++++ Extracted records ++++
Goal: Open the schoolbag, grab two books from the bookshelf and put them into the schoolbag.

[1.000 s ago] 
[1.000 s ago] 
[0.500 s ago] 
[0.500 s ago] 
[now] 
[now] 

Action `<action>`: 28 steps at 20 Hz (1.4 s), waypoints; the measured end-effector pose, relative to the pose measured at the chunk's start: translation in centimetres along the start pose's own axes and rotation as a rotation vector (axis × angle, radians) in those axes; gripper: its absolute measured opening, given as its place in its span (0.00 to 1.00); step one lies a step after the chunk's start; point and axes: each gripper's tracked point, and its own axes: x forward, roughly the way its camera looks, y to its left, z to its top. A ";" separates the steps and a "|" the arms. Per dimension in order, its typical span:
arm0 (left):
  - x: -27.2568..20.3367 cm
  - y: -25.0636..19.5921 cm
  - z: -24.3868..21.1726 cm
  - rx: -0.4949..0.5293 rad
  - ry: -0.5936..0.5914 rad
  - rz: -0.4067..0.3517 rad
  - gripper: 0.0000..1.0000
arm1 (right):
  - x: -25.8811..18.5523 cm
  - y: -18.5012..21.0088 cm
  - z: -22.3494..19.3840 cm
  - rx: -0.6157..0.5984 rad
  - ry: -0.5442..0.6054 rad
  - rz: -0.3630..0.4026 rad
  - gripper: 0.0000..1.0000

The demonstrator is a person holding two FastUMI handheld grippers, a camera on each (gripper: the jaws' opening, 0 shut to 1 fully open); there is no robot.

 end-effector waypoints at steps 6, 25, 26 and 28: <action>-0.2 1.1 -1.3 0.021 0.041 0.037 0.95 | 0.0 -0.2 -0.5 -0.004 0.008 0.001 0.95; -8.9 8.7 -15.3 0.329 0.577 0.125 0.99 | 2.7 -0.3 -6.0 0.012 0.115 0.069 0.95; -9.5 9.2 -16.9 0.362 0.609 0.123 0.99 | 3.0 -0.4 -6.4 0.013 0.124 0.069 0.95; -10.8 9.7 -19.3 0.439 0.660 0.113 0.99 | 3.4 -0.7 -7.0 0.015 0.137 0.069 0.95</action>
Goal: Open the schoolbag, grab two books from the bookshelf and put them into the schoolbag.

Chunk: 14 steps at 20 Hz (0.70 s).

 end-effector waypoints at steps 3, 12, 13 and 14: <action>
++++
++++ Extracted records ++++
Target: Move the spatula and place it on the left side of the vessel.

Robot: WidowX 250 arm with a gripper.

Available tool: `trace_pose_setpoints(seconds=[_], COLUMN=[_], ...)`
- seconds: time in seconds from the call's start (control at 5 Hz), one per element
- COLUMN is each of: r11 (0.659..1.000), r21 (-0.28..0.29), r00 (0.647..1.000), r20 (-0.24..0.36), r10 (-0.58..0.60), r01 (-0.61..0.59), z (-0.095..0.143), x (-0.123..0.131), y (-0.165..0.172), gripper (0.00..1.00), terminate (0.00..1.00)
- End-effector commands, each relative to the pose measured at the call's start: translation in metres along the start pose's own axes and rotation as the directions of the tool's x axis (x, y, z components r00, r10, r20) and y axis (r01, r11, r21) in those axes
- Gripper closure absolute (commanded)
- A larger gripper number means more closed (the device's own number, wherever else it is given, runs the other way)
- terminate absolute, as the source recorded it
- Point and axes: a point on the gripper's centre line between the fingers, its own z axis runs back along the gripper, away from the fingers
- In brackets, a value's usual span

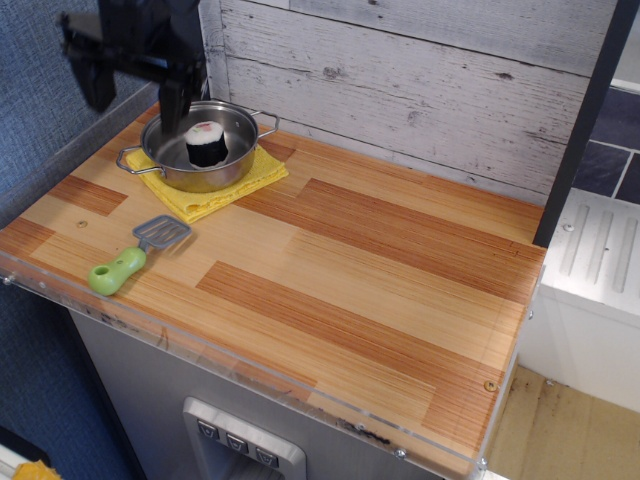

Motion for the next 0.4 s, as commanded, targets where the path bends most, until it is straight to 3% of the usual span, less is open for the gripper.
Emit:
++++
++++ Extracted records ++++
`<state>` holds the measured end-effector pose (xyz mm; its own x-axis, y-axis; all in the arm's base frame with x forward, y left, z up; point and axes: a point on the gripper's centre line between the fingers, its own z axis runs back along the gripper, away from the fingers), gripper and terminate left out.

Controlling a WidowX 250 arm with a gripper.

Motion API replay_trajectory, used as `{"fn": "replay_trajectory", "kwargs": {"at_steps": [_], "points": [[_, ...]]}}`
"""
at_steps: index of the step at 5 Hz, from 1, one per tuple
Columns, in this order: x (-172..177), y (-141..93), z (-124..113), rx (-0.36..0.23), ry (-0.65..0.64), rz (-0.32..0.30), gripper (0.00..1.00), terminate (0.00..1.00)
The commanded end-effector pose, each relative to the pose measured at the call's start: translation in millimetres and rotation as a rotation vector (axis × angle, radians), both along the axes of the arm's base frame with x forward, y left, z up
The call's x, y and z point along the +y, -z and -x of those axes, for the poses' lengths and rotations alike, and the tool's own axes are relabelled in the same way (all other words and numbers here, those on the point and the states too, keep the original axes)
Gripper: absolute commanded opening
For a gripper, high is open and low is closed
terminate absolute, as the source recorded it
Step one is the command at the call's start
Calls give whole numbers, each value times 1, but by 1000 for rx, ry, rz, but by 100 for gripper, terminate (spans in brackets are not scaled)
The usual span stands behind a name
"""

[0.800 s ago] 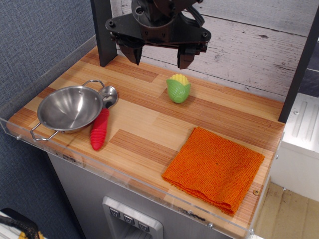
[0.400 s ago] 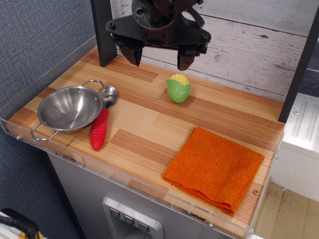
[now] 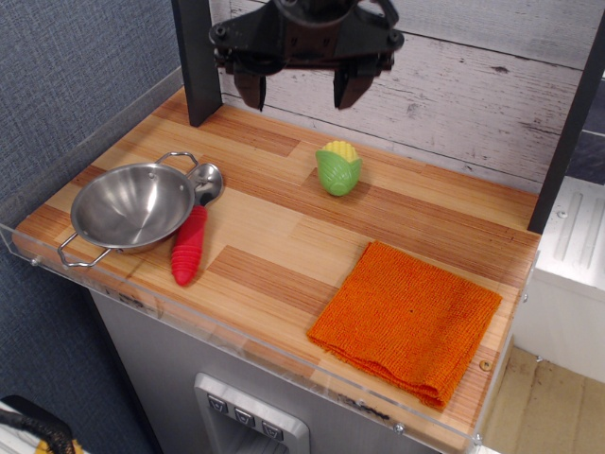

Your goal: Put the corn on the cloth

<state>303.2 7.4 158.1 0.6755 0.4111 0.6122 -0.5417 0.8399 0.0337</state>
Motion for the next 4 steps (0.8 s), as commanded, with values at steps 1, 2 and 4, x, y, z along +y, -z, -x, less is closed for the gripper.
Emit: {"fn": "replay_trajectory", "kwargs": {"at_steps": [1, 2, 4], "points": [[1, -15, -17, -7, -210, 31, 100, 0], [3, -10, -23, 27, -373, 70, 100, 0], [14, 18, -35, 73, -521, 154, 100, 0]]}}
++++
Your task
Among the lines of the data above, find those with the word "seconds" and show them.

Answer to the exercise
Available tool: `trace_pose_setpoints(seconds=[_], COLUMN=[_], ...)`
- seconds: time in seconds from the call's start (control at 5 Hz), one per element

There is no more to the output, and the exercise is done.